“You probably won’t be able to play sports again; it is too big of a risk” said the doctor. These were the words that broke my heart when I was ten years old. I had just been diagnosed with asthma. The doctors had come to the conclusion it was allergy induced. Meaning any dust, grass, mold, trees and smoke would cause me to cough. Although I was glad to have the relief of feeling better and no more one a.m. emergency room visits, I was completely crushed. I loved sports.

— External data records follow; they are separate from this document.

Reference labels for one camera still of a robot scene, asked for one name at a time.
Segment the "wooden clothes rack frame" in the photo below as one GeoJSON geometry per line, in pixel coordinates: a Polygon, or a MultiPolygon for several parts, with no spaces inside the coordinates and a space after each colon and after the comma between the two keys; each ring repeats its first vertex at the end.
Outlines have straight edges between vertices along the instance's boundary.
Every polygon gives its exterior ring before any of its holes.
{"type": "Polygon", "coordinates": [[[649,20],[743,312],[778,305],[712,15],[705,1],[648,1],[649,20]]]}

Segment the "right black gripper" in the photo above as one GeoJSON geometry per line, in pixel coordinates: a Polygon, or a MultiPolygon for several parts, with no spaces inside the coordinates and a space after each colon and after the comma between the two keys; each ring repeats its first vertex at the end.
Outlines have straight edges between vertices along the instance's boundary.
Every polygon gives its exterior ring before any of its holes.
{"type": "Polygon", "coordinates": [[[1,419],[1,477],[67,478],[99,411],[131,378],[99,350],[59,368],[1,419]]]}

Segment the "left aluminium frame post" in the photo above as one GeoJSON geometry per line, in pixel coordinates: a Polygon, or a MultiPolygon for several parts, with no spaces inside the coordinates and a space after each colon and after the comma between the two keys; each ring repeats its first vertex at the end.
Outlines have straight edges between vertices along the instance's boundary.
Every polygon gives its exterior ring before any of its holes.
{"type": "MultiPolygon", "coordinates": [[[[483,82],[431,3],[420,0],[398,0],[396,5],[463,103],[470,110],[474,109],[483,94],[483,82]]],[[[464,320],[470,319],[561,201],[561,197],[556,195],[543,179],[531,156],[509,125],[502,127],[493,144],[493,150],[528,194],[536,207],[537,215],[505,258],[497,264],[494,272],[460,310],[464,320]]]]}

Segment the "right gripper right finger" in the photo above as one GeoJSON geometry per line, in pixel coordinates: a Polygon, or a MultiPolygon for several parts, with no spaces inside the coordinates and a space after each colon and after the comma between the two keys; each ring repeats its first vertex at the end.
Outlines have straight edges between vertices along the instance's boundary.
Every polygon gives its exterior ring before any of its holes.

It was a prayer answered, but a prayer to be continued. I had never been a person who loved being inside, watching, playing video games or sitting still. At age ten I was always on the go. Whether I was playing sports, going to school or playing with my siblings I never stopped. Surprisingly, at age ten, I had already identified myself as an athlete. No sports? What was I going to do? Why would God do this to me? Along with my crushed heart came much confusion and shock. As the doctor said those words a series of questions raced through my mind: my parents weren’t honestly going to make me quit soccer? Were they? What was everyone going to think of me? I could hardly speak at that appointment besides yes or no. The longer I sat there, the more it sunk in. I had a long road ahead to travel. If I played sports my performance would drop because I would not be able to breathe. Even knowing that my game would be greatly impacted, I decided to not let that stop me and to keep playing!

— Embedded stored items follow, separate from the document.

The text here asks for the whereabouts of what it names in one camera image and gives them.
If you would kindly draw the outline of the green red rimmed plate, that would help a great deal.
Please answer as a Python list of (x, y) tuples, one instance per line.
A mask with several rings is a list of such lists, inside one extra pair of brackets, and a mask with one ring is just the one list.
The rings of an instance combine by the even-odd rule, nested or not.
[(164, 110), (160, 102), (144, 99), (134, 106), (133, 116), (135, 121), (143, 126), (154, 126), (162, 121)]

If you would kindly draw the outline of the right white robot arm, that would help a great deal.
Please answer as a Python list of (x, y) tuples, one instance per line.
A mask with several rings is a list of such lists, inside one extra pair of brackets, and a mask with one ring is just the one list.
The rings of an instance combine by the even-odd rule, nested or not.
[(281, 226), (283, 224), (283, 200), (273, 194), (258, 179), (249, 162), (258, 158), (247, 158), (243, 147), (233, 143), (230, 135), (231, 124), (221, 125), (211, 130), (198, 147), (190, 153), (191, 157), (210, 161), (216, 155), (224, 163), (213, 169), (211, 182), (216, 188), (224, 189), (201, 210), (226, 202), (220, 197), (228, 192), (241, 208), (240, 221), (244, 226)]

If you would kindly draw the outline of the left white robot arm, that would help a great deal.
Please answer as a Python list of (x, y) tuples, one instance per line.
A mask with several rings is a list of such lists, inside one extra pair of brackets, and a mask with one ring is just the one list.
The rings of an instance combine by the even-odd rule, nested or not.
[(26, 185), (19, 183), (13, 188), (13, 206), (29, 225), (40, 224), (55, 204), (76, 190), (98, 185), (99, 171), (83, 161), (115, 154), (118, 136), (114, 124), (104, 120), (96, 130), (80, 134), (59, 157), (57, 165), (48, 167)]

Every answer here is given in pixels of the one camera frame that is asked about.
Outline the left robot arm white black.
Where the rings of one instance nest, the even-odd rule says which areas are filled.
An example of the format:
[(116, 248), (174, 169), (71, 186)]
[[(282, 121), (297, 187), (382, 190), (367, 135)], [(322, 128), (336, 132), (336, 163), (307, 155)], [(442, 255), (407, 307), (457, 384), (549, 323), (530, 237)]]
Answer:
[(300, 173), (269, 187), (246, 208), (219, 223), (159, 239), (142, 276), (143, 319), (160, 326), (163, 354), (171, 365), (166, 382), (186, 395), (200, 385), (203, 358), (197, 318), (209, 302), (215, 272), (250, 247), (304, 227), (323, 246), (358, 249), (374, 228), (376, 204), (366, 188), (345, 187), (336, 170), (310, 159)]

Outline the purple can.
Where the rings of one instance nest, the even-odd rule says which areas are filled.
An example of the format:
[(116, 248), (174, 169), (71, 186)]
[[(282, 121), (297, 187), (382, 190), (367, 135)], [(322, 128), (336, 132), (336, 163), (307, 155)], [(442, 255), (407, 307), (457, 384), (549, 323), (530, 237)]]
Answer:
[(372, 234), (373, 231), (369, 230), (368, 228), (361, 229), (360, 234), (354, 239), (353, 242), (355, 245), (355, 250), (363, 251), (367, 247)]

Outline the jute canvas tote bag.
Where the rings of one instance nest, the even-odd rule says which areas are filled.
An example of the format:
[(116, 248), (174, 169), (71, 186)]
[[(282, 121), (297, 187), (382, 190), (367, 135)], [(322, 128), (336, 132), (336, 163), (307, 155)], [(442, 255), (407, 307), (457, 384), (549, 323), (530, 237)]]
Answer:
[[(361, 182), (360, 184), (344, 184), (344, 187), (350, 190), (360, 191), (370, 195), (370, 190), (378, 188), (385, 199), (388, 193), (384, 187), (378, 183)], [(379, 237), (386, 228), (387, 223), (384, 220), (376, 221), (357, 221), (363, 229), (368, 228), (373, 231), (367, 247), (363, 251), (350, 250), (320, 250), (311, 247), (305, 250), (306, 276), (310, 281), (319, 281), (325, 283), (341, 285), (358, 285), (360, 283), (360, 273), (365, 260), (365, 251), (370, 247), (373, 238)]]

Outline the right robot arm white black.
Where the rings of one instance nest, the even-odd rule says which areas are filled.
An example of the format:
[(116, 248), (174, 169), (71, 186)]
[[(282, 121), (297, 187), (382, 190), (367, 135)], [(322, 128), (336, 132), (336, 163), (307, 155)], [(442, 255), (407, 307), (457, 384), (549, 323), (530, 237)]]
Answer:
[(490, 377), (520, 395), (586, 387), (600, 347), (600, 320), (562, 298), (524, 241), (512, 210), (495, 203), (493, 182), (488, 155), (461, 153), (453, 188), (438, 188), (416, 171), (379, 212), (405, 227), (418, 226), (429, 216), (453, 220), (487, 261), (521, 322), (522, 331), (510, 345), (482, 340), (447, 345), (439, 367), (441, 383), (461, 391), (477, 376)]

On the way to soccer that night my mom told me to remember, “You can do all things through Christ who strengthen you” (Philippines 4:13). I kept this in mind as practice started. I was working my butt off, but soon after, I started coughing. Taking a deep breath in, I glanced over at my bag with my inhaler. It was time; I knew what I had to do. I went over and sucked in that thick, moist gas and ran back over to start practicing again. At that moment I realized that the only one who was going to stop me was myself. I continued to believe this as I went on to play soccer on the top club team in my city, Arsenal Gold.
Since that time of revelation I have fought through much pain. From more asthma attacks, to allergy shots, to sinus surgery, to reflux disease, to broken wrists, but nothing has stopped me. Pain has become my motivation, prayer my encouragement. Instead of telling myself I can’t, I tell myself I can. Although there is still a long road ahead, I keep conquering my pain one step and prayer at a time. This belief has not left me and still to this day when people ask me, why I don’t stop, or how I keep going, my answer is simple. I know and believe that the only thing or person that is going to stop me is myself, and I will never let that happen!